WHAT YOU NEED TO DO: In the entries that follow, the line with "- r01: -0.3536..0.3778" opens the range and the line with "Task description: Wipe" closes it; repeat that range exactly, both lines included.

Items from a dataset
════════════════════

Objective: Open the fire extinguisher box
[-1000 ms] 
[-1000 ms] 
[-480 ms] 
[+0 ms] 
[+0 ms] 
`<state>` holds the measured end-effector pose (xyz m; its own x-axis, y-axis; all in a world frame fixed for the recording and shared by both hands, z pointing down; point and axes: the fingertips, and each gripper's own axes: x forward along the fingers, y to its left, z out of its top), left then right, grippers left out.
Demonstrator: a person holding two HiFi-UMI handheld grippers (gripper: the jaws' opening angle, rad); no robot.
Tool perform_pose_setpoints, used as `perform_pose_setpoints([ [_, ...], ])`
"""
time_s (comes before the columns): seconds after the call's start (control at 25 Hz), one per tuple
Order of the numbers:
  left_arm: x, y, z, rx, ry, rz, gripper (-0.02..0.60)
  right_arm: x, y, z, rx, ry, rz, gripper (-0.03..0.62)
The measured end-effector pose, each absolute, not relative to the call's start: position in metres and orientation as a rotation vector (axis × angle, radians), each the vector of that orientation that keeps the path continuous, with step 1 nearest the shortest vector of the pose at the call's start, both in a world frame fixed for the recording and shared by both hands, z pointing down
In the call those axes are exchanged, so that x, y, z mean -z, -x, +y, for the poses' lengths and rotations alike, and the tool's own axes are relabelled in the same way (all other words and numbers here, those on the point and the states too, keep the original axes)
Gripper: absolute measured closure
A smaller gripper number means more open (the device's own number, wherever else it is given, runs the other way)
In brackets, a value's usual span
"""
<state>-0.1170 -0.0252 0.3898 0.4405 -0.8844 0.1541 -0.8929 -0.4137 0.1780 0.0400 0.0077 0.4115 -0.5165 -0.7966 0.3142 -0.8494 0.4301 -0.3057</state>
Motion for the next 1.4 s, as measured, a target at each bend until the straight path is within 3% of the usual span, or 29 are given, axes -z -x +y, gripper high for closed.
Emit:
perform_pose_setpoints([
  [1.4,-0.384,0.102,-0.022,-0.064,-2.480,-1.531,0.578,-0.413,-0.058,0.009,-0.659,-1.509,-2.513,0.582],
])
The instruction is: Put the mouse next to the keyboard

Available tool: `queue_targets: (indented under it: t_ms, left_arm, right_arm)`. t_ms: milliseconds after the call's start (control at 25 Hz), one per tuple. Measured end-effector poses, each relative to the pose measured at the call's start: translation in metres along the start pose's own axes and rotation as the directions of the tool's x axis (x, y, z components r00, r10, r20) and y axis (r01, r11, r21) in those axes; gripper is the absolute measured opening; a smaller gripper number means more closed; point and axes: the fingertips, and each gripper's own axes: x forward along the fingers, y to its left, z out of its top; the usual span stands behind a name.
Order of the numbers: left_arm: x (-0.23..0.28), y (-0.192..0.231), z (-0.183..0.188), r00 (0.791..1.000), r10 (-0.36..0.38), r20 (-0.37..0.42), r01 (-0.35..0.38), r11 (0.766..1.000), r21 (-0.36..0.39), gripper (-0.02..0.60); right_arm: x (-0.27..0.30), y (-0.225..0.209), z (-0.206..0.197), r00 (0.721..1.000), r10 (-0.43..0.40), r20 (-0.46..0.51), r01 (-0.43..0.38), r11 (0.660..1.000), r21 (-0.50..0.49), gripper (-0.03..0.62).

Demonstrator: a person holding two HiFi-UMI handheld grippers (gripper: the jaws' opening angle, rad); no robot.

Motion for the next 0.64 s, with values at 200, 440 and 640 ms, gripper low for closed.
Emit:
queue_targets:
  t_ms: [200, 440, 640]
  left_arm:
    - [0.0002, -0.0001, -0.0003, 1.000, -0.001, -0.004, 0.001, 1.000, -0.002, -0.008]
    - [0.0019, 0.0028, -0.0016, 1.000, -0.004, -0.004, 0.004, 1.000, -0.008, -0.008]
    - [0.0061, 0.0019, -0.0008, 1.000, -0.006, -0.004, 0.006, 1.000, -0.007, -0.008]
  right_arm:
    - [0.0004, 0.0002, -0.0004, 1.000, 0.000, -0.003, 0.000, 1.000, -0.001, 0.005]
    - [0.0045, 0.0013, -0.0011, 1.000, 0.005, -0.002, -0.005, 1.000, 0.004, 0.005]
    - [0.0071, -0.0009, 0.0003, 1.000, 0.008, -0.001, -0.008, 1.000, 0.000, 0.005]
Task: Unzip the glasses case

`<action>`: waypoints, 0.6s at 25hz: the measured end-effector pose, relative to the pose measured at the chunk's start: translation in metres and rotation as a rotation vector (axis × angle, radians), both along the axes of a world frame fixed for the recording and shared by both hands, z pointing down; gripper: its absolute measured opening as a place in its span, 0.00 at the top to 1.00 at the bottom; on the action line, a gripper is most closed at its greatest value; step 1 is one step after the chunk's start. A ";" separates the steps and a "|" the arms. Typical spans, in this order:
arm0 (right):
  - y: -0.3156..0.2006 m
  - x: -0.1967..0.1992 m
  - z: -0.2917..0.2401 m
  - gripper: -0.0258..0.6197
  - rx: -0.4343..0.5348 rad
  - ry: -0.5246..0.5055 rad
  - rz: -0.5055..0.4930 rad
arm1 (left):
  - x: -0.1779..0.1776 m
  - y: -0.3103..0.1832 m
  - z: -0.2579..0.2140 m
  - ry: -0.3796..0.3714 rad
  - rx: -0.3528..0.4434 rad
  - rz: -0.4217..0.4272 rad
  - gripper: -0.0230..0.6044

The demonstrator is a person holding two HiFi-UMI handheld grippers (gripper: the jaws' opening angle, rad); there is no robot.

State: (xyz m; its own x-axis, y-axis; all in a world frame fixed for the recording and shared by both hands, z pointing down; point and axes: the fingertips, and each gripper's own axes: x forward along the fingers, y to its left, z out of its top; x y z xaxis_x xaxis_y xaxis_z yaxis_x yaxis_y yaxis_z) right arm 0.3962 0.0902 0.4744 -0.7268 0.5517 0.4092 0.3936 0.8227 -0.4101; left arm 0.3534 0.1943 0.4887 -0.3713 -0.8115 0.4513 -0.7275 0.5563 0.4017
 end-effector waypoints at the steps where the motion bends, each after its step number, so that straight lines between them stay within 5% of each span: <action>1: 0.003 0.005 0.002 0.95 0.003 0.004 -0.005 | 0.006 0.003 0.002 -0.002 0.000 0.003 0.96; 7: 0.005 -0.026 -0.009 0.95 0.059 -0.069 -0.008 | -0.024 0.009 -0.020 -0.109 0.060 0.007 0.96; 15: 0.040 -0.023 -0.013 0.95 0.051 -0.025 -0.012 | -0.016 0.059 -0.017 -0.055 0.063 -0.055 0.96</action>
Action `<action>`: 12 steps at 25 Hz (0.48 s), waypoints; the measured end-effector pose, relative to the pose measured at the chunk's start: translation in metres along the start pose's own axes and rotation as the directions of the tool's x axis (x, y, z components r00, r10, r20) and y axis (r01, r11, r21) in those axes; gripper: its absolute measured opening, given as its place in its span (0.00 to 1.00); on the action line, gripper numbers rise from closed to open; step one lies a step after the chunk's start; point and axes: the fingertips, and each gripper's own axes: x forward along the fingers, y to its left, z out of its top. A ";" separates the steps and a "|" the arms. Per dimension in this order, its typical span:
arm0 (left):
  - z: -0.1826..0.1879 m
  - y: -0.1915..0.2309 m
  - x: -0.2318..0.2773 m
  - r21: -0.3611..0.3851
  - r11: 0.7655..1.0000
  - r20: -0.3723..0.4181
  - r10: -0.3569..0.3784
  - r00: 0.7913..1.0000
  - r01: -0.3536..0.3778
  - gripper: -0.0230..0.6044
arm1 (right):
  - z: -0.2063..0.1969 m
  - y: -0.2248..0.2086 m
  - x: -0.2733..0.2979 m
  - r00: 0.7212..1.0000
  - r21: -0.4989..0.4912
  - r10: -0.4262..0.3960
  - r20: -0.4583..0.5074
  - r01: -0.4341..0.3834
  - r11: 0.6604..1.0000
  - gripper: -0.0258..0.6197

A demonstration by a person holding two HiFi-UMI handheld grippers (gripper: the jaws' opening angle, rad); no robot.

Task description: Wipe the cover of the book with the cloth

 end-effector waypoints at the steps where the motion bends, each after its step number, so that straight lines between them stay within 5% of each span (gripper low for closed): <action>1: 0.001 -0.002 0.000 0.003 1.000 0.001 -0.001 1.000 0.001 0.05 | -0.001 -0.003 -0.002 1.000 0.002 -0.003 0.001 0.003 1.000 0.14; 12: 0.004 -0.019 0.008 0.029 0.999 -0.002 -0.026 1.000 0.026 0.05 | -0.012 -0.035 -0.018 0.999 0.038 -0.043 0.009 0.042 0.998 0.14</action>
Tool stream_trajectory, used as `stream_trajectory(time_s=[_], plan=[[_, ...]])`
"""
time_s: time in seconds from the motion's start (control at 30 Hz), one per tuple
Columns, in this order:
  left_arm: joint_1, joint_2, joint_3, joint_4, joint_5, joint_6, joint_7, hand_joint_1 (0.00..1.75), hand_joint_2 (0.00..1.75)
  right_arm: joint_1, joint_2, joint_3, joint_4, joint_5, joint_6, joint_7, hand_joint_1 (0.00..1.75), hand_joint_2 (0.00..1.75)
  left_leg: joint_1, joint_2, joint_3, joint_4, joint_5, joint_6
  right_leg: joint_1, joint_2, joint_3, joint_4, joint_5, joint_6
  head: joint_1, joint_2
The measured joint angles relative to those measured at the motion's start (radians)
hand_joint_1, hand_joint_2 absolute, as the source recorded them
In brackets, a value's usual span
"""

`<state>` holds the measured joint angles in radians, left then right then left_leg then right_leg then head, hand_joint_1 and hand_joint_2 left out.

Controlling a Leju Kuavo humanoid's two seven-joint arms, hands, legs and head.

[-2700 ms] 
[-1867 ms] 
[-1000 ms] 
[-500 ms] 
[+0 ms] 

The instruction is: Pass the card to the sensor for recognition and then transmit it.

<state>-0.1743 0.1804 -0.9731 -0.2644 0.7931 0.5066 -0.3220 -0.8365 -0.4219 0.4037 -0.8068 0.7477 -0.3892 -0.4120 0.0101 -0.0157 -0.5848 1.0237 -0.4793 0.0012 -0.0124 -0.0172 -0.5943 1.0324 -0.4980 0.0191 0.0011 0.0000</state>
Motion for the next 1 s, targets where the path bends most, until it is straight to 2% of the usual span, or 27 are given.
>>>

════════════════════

RESPONSE FOR THIS EXERCISE:
  - r01: -0.3536..0.3778
  - gripper: -0.0230..0.6044
arm1 (right):
  - z: -0.2063..0.1969 m
  - y: -0.2248..0.2086 m
  - x: -0.2733..0.2979 m
  - r00: 0.7212..1.0000
  - r21: -0.4989..0.4912
  - r10: -0.4262..0.3960
  - r20: -0.4583..0.5074
  - r01: -0.4341..0.3834
  - r11: 0.6604..1.0000
  - gripper: -0.0258..0.6197

A demonstration by a person holding two HiFi-UMI handheld grippers (gripper: the jaws' opening angle, rad); no robot.

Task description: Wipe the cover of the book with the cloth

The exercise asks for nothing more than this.